Data:
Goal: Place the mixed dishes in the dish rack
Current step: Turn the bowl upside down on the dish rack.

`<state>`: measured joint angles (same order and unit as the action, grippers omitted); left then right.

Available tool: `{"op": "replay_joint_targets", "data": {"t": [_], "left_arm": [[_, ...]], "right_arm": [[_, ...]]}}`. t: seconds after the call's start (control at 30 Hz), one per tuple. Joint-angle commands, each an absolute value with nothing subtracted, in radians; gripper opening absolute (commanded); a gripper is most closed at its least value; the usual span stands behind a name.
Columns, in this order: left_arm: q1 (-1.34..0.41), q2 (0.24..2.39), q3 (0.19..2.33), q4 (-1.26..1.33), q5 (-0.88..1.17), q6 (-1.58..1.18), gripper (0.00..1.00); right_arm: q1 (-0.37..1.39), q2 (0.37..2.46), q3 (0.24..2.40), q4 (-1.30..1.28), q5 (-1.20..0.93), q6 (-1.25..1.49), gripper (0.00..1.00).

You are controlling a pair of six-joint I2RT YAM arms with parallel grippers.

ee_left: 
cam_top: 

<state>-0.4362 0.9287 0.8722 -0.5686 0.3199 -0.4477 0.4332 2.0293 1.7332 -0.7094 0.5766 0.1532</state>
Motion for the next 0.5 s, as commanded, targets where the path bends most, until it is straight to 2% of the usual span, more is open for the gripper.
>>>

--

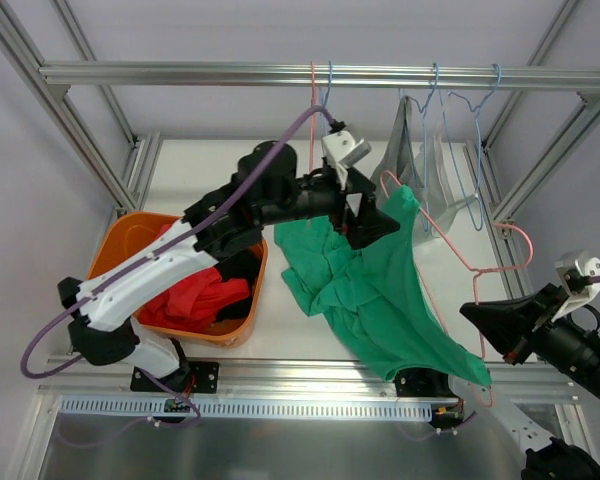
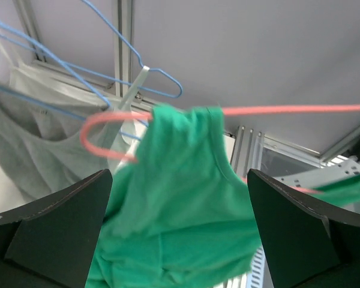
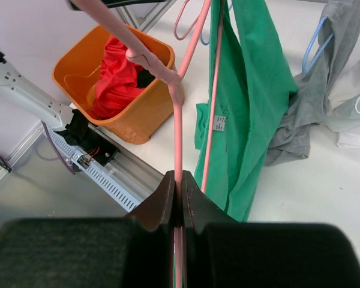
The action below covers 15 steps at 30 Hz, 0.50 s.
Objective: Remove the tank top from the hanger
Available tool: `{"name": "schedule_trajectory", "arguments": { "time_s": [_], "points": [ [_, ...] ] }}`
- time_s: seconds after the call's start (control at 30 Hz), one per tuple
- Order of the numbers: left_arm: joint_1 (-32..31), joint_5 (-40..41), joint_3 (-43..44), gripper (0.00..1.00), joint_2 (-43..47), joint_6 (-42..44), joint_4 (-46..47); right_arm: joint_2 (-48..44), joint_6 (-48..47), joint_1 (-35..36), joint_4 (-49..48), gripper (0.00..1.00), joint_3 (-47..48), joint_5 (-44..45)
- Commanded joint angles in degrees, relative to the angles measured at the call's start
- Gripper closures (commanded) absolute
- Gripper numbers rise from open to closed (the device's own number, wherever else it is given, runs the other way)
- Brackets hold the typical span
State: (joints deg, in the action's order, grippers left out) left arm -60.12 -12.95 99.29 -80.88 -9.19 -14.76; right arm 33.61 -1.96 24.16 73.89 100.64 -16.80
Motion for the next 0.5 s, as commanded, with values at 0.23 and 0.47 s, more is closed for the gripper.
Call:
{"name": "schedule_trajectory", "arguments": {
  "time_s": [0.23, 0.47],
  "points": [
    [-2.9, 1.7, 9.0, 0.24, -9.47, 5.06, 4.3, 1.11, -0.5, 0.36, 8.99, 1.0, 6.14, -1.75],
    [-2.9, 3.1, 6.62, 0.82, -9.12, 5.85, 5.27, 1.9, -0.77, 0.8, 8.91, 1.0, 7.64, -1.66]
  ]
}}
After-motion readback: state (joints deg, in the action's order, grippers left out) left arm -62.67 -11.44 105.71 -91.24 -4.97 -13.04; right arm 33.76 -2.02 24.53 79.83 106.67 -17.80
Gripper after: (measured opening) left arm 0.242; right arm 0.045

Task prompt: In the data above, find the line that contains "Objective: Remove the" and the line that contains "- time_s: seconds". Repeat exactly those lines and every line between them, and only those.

Solved problem:
Objective: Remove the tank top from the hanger
Available tool: `{"name": "schedule_trajectory", "arguments": { "time_s": [_], "points": [ [_, ...] ] }}`
- time_s: seconds after the call's start (control at 30 Hz), one per tuple

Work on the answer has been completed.